What you are asked to do: Transcribe the listing exactly as written. Leave the images out.

━━━━

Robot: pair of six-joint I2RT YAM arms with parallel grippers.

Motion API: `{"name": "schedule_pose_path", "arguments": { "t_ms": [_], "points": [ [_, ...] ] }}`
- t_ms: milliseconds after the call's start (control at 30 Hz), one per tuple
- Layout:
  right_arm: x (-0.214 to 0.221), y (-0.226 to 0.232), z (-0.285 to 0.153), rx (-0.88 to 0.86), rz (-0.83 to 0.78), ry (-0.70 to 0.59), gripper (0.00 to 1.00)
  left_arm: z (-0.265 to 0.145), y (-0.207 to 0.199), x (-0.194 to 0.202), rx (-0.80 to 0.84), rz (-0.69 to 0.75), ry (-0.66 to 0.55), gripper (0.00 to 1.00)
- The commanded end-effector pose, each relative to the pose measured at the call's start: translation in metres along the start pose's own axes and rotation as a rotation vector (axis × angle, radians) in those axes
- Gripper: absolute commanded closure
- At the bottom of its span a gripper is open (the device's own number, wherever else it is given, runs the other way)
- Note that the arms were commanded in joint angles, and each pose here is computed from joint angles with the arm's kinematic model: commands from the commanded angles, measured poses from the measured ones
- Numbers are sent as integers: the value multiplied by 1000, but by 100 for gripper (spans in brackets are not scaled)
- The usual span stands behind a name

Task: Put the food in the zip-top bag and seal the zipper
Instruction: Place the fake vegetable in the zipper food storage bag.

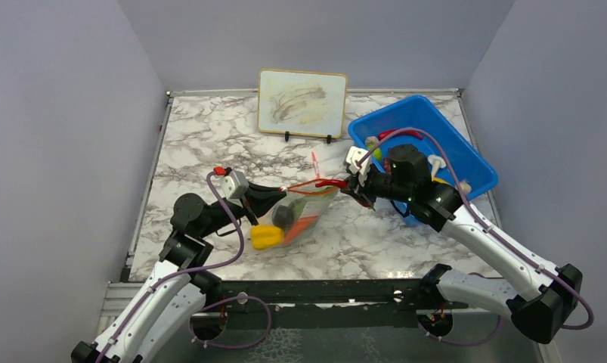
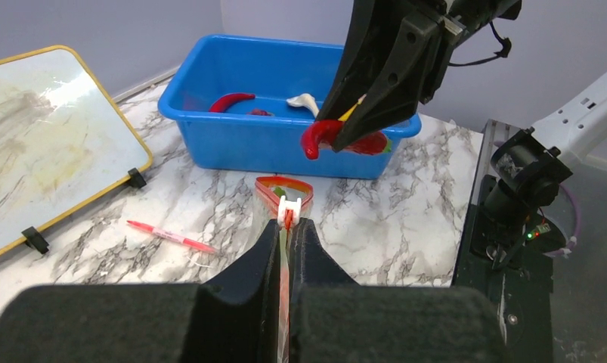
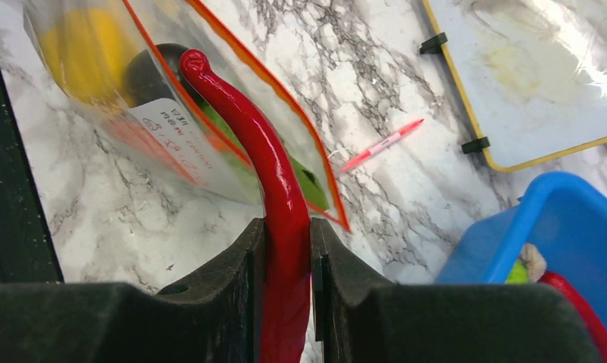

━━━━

Answer for the task:
Robot: pair of six-joint I2RT YAM arms with parallel grippers.

Motion API: `{"name": "schedule_pose_path", "arguments": { "t_ms": [_], "points": [ [_, ...] ] }}`
- t_ms: milliseconds after the call's start (control at 30 Hz), one per tuple
- Layout:
  right_arm: x (-0.214 to 0.221), y (-0.226 to 0.232), z (-0.285 to 0.153), rx (-0.88 to 0.86), rz (-0.83 to 0.78), ry (-0.70 to 0.59), gripper (0.00 to 1.00)
  left_arm: z (-0.265 to 0.145), y (-0.207 to 0.199), x (-0.194 to 0.202), rx (-0.80 to 0.84), rz (-0.69 to 0.75), ry (-0.66 to 0.55), gripper (0.00 to 1.00)
- The commanded end-effector pose, each relative to the pose measured at the call's start: translation in metres along the start pose's own axes and rotation as a rotation vector (axis × angle, radians) in those axes
- Gripper: absolute commanded closure
- At the bottom of its span a gripper is open (the device's own number, wherever else it is given, runs the other way)
- Note that the arms were commanded in joint angles, and each pose here is computed from joint angles with the arm's kinematic model: commands from the commanded angles, measured poses from the measured ones
- Numbers are sent as integers: the value multiplied by 1000, but by 100 for gripper (spans in brackets are not scaled)
- The usual span stands behind a name

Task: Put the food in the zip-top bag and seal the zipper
Instruction: Place the fake vegetable in the zipper food storage bag.

This output has come to an end.